:: Task objective ::
Without the images, write out the whole listing exactly.

═══ Materials provided ═══

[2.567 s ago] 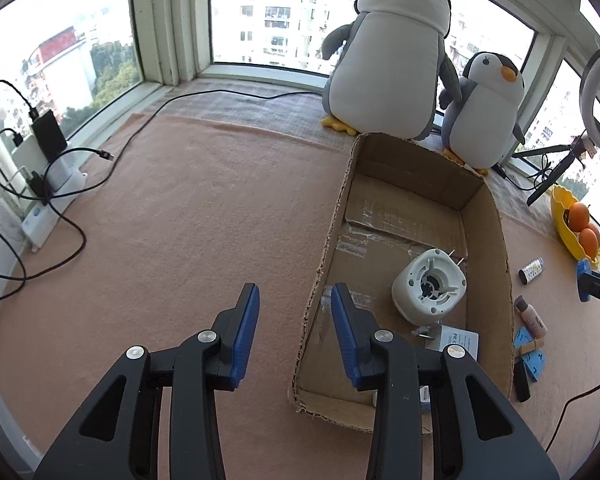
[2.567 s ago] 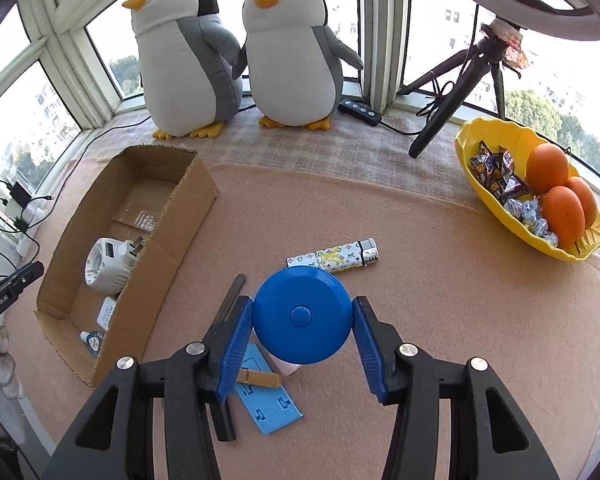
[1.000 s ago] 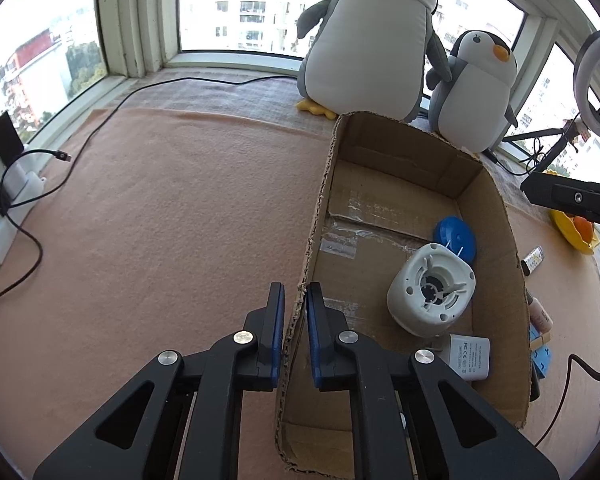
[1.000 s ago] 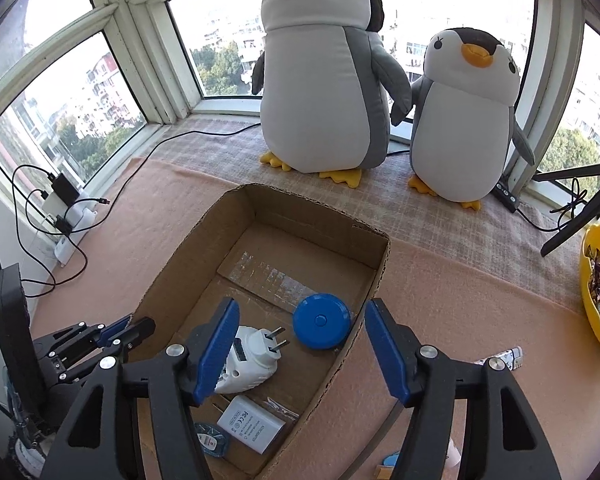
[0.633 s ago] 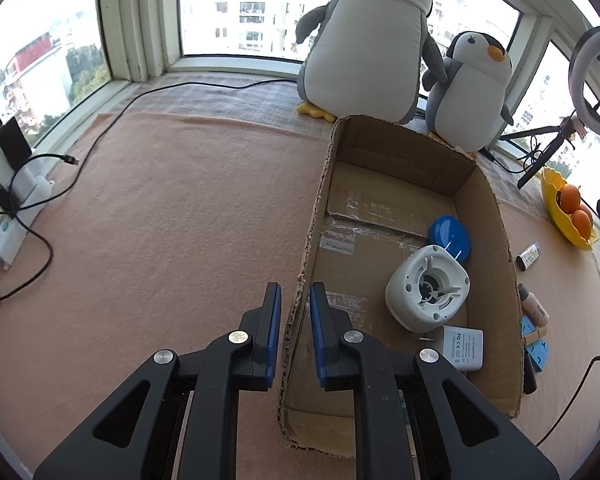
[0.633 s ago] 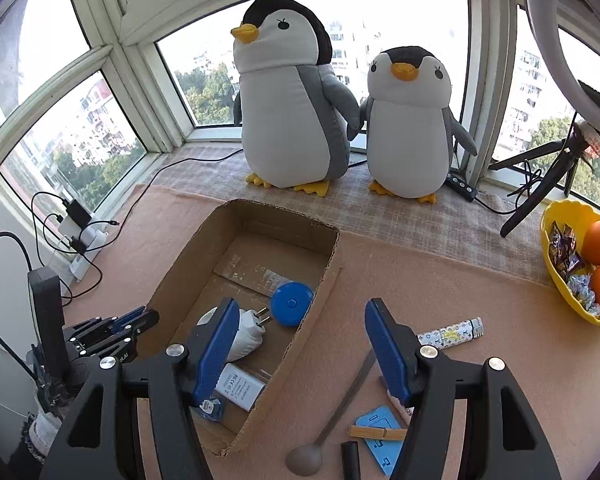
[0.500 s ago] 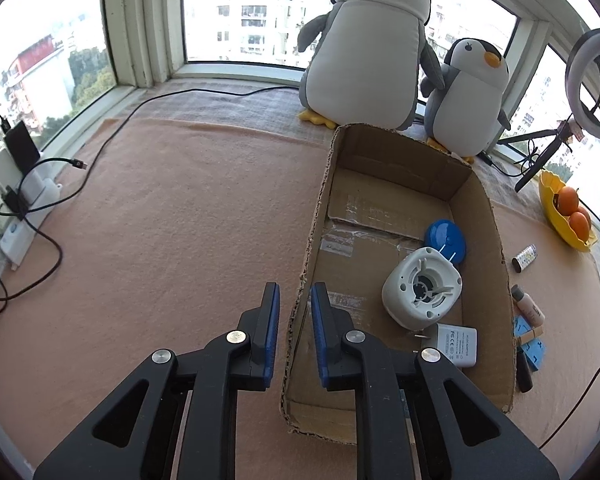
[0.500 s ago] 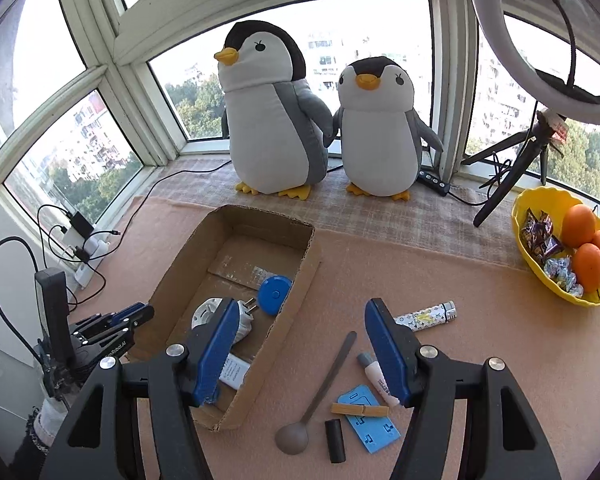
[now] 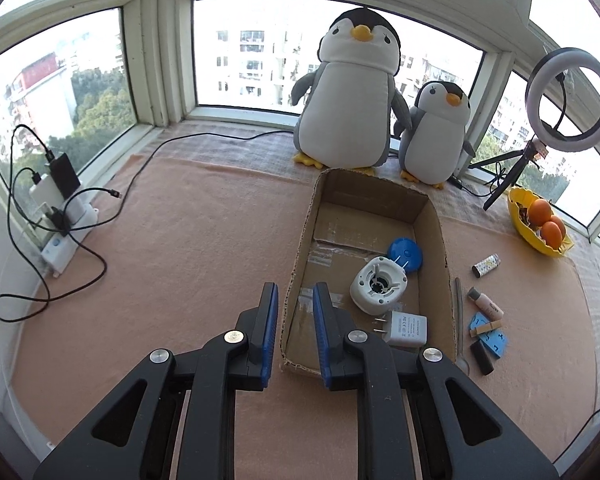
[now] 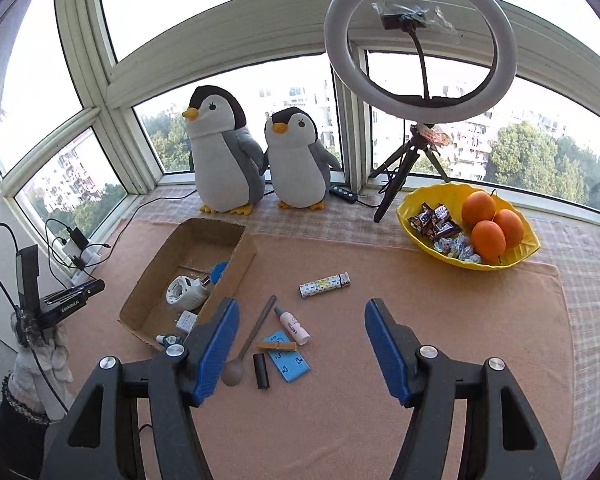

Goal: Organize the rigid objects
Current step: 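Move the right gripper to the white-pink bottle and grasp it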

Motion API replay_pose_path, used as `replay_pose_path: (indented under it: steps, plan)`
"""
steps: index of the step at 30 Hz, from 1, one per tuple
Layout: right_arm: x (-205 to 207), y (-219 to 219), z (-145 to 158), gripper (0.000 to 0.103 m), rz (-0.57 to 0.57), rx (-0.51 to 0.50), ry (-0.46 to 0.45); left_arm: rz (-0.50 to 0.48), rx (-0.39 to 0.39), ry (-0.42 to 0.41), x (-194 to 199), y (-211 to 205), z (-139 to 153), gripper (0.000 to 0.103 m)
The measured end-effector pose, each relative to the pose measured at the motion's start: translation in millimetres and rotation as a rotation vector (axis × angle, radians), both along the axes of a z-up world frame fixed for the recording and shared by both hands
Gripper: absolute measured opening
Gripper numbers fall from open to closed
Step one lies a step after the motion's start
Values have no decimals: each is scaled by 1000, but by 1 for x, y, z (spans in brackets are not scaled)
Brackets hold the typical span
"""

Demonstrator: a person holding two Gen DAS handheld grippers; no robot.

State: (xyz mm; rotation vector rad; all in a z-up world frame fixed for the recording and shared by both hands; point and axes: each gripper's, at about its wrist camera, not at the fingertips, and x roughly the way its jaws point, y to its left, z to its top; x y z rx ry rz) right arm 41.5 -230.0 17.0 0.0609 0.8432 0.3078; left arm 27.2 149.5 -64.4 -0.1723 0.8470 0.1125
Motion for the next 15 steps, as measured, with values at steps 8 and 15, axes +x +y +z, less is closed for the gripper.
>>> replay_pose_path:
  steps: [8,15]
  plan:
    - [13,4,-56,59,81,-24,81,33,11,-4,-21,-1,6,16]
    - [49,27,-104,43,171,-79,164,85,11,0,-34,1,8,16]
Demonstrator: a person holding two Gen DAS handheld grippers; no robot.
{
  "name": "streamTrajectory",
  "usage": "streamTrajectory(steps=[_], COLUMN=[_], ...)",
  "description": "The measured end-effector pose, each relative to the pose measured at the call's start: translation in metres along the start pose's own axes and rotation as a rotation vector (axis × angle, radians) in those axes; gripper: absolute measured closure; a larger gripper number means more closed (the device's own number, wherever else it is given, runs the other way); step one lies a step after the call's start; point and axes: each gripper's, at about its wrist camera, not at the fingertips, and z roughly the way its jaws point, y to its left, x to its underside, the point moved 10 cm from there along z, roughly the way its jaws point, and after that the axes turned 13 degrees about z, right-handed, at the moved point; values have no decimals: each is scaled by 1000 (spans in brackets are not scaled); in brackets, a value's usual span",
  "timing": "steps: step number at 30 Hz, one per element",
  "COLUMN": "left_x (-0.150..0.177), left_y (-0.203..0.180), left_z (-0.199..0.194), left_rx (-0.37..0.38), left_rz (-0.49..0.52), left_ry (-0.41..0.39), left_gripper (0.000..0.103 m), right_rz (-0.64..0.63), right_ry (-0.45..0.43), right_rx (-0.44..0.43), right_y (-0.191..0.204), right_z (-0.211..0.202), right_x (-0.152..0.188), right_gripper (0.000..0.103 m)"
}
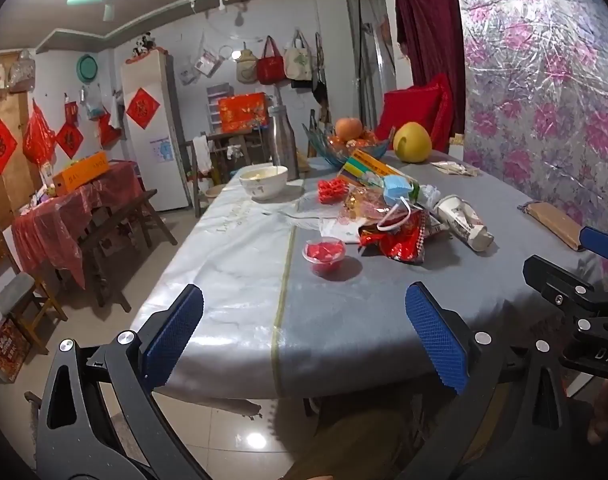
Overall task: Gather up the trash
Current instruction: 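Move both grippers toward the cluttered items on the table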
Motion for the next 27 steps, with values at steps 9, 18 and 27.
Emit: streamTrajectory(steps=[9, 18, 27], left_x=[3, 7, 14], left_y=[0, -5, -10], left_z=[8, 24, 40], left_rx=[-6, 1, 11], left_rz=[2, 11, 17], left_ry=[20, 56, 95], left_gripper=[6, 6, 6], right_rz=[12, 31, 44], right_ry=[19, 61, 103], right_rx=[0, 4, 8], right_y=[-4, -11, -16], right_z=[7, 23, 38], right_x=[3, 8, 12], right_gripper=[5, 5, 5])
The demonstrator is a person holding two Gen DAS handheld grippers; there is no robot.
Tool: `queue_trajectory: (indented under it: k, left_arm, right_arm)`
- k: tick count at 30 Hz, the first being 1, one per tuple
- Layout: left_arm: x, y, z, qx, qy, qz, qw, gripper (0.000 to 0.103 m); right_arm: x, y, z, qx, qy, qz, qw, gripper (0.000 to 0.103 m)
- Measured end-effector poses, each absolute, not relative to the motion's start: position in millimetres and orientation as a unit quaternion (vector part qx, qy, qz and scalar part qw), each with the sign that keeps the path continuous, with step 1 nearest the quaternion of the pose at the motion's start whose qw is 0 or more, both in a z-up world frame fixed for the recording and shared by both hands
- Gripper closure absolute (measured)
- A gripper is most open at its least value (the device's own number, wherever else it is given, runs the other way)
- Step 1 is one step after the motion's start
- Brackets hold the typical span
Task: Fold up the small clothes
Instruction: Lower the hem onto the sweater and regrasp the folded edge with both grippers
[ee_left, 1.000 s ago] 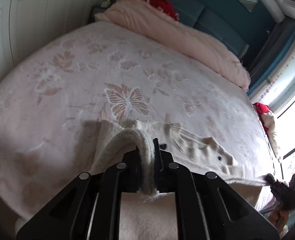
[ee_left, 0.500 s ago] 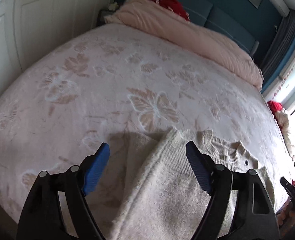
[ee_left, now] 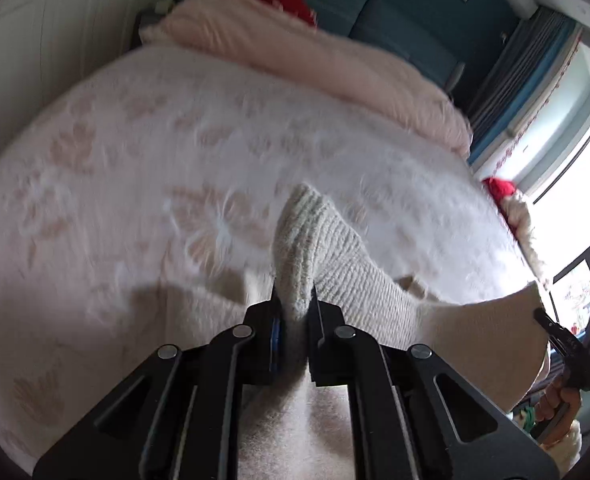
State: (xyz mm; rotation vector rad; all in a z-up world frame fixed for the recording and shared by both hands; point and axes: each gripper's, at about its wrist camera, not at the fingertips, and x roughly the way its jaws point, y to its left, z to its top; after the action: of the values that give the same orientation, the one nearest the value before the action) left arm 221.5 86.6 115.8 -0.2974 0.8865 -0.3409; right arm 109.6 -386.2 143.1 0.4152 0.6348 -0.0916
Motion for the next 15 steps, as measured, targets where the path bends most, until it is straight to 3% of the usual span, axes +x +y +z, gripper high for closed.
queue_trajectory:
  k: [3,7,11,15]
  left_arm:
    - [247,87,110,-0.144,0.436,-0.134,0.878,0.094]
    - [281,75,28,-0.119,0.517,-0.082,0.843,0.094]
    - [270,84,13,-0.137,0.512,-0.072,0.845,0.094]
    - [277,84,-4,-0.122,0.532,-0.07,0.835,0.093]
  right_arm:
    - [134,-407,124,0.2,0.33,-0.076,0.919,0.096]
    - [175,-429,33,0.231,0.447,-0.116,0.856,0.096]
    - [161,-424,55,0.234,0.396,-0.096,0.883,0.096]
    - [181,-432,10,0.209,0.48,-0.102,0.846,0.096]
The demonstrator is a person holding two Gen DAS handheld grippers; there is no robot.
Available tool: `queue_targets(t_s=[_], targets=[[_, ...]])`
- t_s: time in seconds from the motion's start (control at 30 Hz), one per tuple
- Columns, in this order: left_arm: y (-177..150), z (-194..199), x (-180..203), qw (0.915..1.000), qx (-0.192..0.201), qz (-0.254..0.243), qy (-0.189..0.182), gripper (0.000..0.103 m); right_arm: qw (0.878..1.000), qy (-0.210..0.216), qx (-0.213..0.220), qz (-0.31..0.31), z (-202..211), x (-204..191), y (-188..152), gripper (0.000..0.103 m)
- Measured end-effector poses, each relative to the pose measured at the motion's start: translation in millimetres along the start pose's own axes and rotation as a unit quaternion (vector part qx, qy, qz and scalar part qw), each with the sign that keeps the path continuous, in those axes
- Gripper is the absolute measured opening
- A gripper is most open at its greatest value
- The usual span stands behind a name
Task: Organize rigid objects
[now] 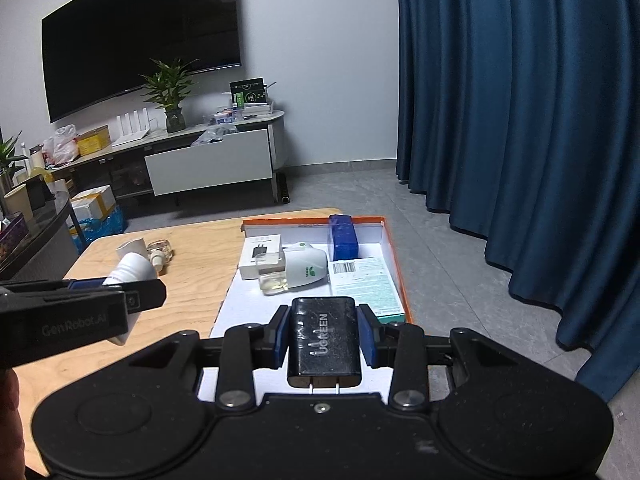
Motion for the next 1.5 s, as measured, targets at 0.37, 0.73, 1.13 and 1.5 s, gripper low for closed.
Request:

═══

:: Task response ::
[2.567 s ago] 
[2.567 s ago] 
[1.000 s ago] 
[1.000 s ago] 
[0.633 s ago] 
[0.633 s ago] 
[0.500 s ago] 
[0.500 s ago] 
[now] 
[now] 

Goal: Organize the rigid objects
Current step: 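Move the right gripper to the white-pink bottle and grasp it
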
Motion API replay_pose_path, used as `replay_pose_path: (indented under it: steps, plan)`
"""
steps: index of the step at 30 Hz, from 1, one per tuple
Layout: right_arm: x (-205 to 207), y (-219 to 219), z (-145 to 158), gripper (0.000 to 0.103 m), rz (-0.57 to 0.57), rx (-0.51 to 0.50), ry (-0.46 to 0.45); left_arm: rz (-0.50 to 0.48), rx (-0.39 to 0.39), ry (-0.42 to 0.41), x (-194 to 199), y (-211 to 205), z (-139 to 153), gripper (0.000 to 0.103 m)
The measured end-effector pose, each relative to the pose measured at the motion's start: translation in millimetres and rotation as a rotation vector (axis × angle, radians), both along the axes of a z-up world frame fixed for the recording and shared by both hands
Gripper: absolute measured opening
Gripper numbers fall from open to closed
Step one lies a step after the motion's start
Values have no decimals: each is scaled by 1000, but by 1 for x, y, z (spans in brackets are not scaled)
Brackets hold the typical span
"""

Demonstrator: a person holding two Gen DAS handheld grippers; no robot.

State: (xyz mm; rotation vector rad; all in a z-up world frame fixed for the recording and shared by both hands; point and axes: each gripper's, at about its wrist camera, not at the fingertips, and x roughly the way its jaws point, y to its left, z to its top; x y z rx ry rz) right arm 41.5 -230.0 17.0 0.0609 0.8432 0.3078; left arm 27.2 149.5 -64.4 -0.1723 0.8470 0.1125
Motion for the next 15 steps, as measured, with values at steps 8 and 15, axes +x +y +z, less is closed for the gripper.
>>> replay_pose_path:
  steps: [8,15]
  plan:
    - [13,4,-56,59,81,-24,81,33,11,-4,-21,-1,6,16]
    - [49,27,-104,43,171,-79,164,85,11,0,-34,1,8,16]
Demonstrator: a person holding two Gen DAS handheld grippers; no robot.
{
  "name": "streamTrajectory",
  "usage": "streamTrajectory(steps=[_], COLUMN=[_], ...)",
  "description": "The measured end-effector pose, each relative to the pose measured at the call's start: translation in metres along the start pose's own axes and rotation as a rotation vector (axis × angle, radians) in those axes; gripper: absolute measured closure; a larger gripper number means more closed (the device's own number, wherever else it is given, runs the other way); step one lies a step after the call's start; point and axes: each gripper's, at about its wrist camera, not at the fingertips, and z roughly the way its jaws point, y to its left, x to its underside, the point moved 10 cm from there along z, roughly the way its jaws point, and after that the axes turned 13 degrees about z, right-handed, at the moved point; values have no decimals: each is scaled by 1000 (spans in brackets are not scaled); in brackets, a value's usual span",
  "timing": "steps: step number at 30 Hz, one per element",
  "COLUMN": "left_x (-0.150..0.177), left_y (-0.203..0.180), left_z (-0.199..0.194), left_rx (-0.37..0.38), left_rz (-0.49..0.52), left_ry (-0.41..0.39), left_gripper (0.000..0.103 m), right_rz (-0.64..0.63), right_ry (-0.45..0.43), right_rx (-0.44..0.43), right_y (-0.191..0.204), right_z (-0.211..0.202), right_x (-0.152..0.188), right_gripper (0.000..0.103 m)"
}
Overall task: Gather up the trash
Current instruction: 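Move both grippers toward the cluttered items on the table
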Motion for the next 27 steps, with values at steps 9, 18 and 27.
Emit: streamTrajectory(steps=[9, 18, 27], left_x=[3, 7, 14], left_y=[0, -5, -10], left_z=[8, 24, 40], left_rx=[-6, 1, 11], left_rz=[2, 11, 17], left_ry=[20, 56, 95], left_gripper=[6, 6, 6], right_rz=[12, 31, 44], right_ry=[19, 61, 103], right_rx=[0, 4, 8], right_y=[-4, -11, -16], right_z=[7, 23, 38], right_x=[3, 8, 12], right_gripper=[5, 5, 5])
The demonstrator is a person holding two Gen DAS handheld grippers; there is no robot.
Tool: `queue_trajectory: (indented under it: k, left_arm, right_arm)`
- k: tick count at 30 Hz, the first being 1, one per tuple
- Layout: left_arm: x, y, z, qx, qy, qz, qw, gripper (0.000 to 0.103 m); right_arm: x, y, z, qx, qy, qz, qw, gripper (0.000 to 0.103 m)
- Measured end-effector poses, each absolute, not relative to the motion's start: position in millimetres and orientation as a unit quaternion (vector part qx, qy, qz and scalar part qw), each with the sign that keeps the path continuous, with step 1 nearest the quaternion of the pose at the motion's start whose qw is 0 or more, both in a z-up world frame fixed for the recording and shared by both hands
- Gripper closure absolute (measured)
- A gripper is most open at its least value (the device's own number, wherever else it is given, runs the other way)
- Step 1 is one step after the motion's start
- Brackets hold the typical span
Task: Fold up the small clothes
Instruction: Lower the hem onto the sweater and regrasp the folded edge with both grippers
[ee_left, 1.000 s ago] 
[ee_left, 0.500 s ago] 
[ee_left, now] 
State: (xyz mm; rotation vector rad; all in a z-up world frame fixed for the recording and shared by both hands; point and axes: each gripper's, at about its wrist camera, not at the fingertips, and x roughly the way its jaws point, y to its left, z to its top; after the action: of the values that give the same orientation, the one nearest the value before the action) left arm 221.5 86.6 115.8 -0.2974 0.8865 -0.3409; right arm 109.6 -386.2 143.1 0.4152 0.6348 -0.0916
Motion for the next 15 steps, as measured, targets where the path bends most, until it is straight to 3% of the usual span, axes +x +y +z, gripper high for closed.
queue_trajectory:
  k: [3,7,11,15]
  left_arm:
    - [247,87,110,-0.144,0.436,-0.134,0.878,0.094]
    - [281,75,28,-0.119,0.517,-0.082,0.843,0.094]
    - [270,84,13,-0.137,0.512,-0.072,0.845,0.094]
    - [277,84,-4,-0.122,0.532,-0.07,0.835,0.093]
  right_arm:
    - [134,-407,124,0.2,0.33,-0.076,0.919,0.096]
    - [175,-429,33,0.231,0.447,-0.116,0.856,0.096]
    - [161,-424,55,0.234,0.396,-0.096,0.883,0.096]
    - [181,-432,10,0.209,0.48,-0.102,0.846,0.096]
The demonstrator is a person holding two Gen DAS handheld grippers; there is no robot.
Available tool: `queue_targets(t_s=[_], targets=[[_, ...]])`
- t_s: time in seconds from the motion's start (control at 30 Hz), one per tuple
- Columns, in this order: left_arm: y (-177..150), z (-194..199), x (-180..203), qw (0.915..1.000), qx (-0.192..0.201), qz (-0.254..0.243), qy (-0.189..0.182), gripper (0.000..0.103 m); right_arm: qw (0.878..1.000), qy (-0.210..0.216), qx (-0.213..0.220), qz (-0.31..0.31), z (-202..211), x (-204..191), y (-188..152), gripper (0.000..0.103 m)
- Measured end-effector poses, each relative to the pose measured at the motion's start: translation in millimetres along the start pose's own axes and rotation as a unit quaternion (vector part qx, qy, qz and scalar part qw), each with the sign that keeps the path continuous, in those axes
- Gripper is the absolute measured opening
- A gripper is most open at its greatest value
- The usual span stands behind a name
Task: Organize rigid objects
[now] 
Motion for the next 1.5 s, as measured, targets at 0.37, 0.73, 1.13 and 1.5 s, gripper low for closed.
Request:

No additional output is required for this exercise.